FOR IMMEDIATE RELEASE
WASHINGTON - The House Judiciary Subcommittee today approved the Teen Endangerment Act, a dangerous measure that would restrict a teenager's ability to obtain an abortion outside of her home state with or without her parents'knowledge. The American Civil Liberties Union warned that the legislation would put vulnerable young women at risk.
"This act ignores the plight of young women who need support the most," said Laura W. Murphy, director of the ACLU Washington Legislative Office. "It forces teens from troubled families into dangerous situations and in some instances, even where good family communication exists, delays care."

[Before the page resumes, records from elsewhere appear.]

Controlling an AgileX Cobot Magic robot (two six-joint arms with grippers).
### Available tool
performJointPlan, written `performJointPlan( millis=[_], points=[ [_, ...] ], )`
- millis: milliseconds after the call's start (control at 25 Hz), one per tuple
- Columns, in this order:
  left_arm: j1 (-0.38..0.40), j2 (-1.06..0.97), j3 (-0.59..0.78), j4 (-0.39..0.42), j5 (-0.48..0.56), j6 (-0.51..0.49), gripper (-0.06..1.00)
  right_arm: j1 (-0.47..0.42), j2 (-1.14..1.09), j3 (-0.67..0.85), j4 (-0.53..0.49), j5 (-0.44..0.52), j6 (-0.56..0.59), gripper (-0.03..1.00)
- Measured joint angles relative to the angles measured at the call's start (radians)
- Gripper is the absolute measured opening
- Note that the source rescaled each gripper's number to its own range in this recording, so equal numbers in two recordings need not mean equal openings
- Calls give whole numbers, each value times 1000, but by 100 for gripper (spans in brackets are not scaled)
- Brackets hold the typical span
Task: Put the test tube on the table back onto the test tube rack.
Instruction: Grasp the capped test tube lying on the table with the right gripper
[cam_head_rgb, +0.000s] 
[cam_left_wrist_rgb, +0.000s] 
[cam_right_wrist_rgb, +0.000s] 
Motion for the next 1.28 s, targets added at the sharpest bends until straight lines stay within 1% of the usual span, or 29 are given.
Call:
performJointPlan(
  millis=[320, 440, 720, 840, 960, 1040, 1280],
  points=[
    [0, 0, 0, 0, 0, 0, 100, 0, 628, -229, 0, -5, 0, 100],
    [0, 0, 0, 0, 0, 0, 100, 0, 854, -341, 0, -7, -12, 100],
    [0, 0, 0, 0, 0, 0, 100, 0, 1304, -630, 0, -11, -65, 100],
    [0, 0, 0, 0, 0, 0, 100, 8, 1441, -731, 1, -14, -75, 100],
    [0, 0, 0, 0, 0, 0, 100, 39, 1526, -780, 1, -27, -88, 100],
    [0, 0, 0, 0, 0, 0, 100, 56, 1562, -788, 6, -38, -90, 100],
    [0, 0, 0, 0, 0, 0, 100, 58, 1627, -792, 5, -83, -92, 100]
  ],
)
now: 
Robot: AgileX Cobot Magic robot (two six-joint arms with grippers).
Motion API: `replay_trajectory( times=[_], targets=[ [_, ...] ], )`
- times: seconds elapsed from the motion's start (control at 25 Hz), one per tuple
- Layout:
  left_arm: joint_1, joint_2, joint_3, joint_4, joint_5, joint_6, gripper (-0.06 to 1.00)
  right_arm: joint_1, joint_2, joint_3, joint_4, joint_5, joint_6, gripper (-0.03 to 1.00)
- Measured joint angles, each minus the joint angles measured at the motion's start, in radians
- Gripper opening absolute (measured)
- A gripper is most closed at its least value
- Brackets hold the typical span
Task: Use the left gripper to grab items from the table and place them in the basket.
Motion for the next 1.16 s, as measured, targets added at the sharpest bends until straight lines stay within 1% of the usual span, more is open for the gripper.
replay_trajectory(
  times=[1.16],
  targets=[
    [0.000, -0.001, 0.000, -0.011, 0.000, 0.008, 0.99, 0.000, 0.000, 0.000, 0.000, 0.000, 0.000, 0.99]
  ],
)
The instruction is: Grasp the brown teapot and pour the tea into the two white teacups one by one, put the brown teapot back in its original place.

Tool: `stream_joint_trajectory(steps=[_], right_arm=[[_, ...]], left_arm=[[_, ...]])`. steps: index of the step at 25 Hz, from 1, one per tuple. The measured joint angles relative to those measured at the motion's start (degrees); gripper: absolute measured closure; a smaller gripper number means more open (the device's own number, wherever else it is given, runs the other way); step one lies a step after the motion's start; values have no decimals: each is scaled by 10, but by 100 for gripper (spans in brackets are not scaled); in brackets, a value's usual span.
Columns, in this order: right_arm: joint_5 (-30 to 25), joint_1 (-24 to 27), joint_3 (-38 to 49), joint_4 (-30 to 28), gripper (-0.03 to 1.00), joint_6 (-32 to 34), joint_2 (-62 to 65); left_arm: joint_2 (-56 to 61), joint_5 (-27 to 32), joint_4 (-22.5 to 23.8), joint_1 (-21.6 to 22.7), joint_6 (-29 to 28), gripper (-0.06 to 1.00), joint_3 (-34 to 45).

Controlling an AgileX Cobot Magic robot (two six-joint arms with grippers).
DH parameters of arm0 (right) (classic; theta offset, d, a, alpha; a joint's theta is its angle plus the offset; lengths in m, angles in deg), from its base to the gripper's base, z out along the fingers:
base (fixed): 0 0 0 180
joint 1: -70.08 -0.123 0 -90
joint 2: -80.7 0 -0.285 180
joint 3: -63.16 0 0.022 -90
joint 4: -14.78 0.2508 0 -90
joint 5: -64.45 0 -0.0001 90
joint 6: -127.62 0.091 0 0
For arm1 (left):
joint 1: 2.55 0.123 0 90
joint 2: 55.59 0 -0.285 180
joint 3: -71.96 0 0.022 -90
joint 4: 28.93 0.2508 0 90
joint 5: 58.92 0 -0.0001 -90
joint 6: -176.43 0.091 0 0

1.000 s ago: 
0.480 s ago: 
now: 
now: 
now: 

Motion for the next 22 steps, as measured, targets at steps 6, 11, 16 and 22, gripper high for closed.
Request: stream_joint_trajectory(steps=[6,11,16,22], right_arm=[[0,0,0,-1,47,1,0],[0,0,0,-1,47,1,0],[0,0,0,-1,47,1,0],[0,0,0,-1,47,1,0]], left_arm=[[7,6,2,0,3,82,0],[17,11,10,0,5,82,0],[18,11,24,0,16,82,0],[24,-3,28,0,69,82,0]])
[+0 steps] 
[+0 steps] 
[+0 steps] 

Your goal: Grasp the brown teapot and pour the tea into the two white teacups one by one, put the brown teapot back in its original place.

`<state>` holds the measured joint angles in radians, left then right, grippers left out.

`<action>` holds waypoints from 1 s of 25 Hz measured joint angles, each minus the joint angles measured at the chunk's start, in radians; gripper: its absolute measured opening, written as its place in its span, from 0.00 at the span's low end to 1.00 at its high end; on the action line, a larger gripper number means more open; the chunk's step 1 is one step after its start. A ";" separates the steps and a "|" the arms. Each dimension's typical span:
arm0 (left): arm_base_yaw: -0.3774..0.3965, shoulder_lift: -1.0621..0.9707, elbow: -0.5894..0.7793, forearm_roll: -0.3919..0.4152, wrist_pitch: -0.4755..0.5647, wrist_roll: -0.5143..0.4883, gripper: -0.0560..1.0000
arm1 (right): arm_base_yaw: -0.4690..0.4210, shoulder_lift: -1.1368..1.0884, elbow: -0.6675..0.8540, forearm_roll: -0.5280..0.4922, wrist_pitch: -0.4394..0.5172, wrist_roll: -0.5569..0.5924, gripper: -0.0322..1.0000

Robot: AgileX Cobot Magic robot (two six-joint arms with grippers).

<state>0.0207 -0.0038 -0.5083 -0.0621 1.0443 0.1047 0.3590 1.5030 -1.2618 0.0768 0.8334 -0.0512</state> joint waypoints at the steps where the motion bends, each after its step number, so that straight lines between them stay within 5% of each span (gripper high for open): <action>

The "Teen Endangerment Act" (H.R. 748), called the "Child Interstate Abortion Notification Act" by its sponsors, requires young women who need an abortion in a state other than their home state to notify their parents. It contains no exception for when an abortion may be necessary to protect a teen's health. And it requires a 24-hour waiting period and written notification even if a parent accompanies his or her daughter to an out-of-state abortion provider.
The bill would also make it a crime for a person other than a parent - including a grandmother, aunt, sibling, or clergy member - to help a teen cross certain state lines for an abortion unless the teen had already fulfilled her home state's teen abortion restriction.
"The Act creates a confusing maze of requirements throughout the country," said Murphy. "It imposes extra hurdles on some teens and leaves some with no safe options."
According to an analysis prepared by the ACLU, the legislation also ironically violates core constitutional principles of federalism that are often espoused in other contexts by avowed supporters of this bill. It supplants the laws in many states in this country that do not impose additional restrictions on teenagers seeking abortions.
The ACLU also said the bill would have no effect on the number of pregnant teenagers who tell their parents about their decision to have an abortion. Studies show that most teenagers already inform their parents of their decision.